G''Day,
On Mon, May 21, 2007 at 01:40:49PM -0700, Jeffrey Collyer
wrote:> 5 identical V440s, Solaris 10, storage on a Netapp via NFS, providing
access to a mailstore (so 80% read, 20% write).
>
> During the day, randomly a machine will start to climb its load from the
baseline of 2-3 up to 50-60. Under heavy loading, I''ve seen it go up
to 300. All the time will be in split almost 50/50 user and kernel, no idle,
nothing in I/O (according to top).
Sounds like thundering heards of threads. The "iowait" that top
reports has
been delibrately hardwired to zero, as it was a confusing and problematic
metric. I wouldn''t pay much attention to top anyway - it is handy for a
10
second look, and then you use other tools (which is why I guess you are
posting to this list. :)
As a side question - is a 50-60 load average a problem? is 300 a problem?
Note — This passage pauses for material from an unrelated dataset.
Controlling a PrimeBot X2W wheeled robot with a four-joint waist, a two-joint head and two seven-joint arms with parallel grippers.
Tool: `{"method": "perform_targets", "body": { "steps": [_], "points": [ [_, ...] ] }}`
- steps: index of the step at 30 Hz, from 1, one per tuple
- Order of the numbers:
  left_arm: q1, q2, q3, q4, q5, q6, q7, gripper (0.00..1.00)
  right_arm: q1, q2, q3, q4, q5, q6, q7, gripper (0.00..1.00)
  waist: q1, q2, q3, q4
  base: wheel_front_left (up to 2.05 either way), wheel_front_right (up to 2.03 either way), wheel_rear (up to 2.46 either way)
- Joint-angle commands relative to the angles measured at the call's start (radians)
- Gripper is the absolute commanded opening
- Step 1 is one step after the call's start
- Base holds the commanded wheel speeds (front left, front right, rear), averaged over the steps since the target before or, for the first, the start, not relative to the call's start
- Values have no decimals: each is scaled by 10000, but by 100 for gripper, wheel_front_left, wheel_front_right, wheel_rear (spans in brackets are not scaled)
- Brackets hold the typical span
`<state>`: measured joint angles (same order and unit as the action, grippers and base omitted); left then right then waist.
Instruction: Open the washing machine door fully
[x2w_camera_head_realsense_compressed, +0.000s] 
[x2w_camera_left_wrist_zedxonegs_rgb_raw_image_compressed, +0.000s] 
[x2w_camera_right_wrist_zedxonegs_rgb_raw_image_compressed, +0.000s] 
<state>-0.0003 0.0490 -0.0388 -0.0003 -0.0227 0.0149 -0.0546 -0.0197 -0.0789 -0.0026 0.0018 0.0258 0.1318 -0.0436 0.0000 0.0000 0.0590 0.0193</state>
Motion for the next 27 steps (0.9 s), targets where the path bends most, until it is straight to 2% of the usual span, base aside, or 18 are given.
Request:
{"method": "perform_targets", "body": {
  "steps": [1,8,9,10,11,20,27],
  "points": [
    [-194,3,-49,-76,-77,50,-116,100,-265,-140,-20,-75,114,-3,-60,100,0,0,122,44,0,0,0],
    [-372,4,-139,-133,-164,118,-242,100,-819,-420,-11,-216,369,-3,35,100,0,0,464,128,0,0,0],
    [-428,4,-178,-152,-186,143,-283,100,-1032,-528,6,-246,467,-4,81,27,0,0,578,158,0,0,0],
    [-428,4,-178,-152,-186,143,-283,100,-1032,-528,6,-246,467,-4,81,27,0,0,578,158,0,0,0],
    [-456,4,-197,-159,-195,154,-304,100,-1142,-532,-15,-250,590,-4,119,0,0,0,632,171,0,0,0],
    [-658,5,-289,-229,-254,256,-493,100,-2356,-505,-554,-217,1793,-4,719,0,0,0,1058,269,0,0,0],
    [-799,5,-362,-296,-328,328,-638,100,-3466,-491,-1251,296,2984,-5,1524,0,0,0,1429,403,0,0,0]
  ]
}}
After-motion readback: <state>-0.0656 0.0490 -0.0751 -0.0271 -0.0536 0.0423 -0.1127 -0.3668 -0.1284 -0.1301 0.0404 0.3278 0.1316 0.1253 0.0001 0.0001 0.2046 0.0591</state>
A good answer may be: "we have a monitoring tool that performs dummy client
activity and measures operation latency, archiving this data. We noticed
a corrolation between high latency and load average".
A bad answer may be: "our baseline is 2-3, so 50-60 must be bad,
right?"
> I''m suspecting NFS problems, but the Netapp and switch traffic
graphics look clean and consistent. Nothing shows network errors, not nfsstat,
not the switch ports, not the netapp.
It may be better to read network traffic from the server, rather than the
switch. Myself and Tim Cook wrote a tool called "nicstat" that prints
network
interface utilization and saturation (easy to find on the Internet), which
may help.
> And like I mentioned, the problem moves. One day on machine 1, tomorrow on
4, etc No real pattern.
>
> How would I go about trying to discover what the kernel is doing when this
is happening.
A quick way to get started examining the kernel is,
1. Sample kernel stacks (hit Ctrl-C to end),
# dtrace -n ''profile-1001 /arg0/ { @num[stack()] = count();
}''
2. Interrupt CPU consumption (uses DTrace),
# intrstat 5
> Some of the simple dtrace stuff I''ve tried have just shown me alot
lof lwp_parks (the main apps is heavily multithreaded, so that figures).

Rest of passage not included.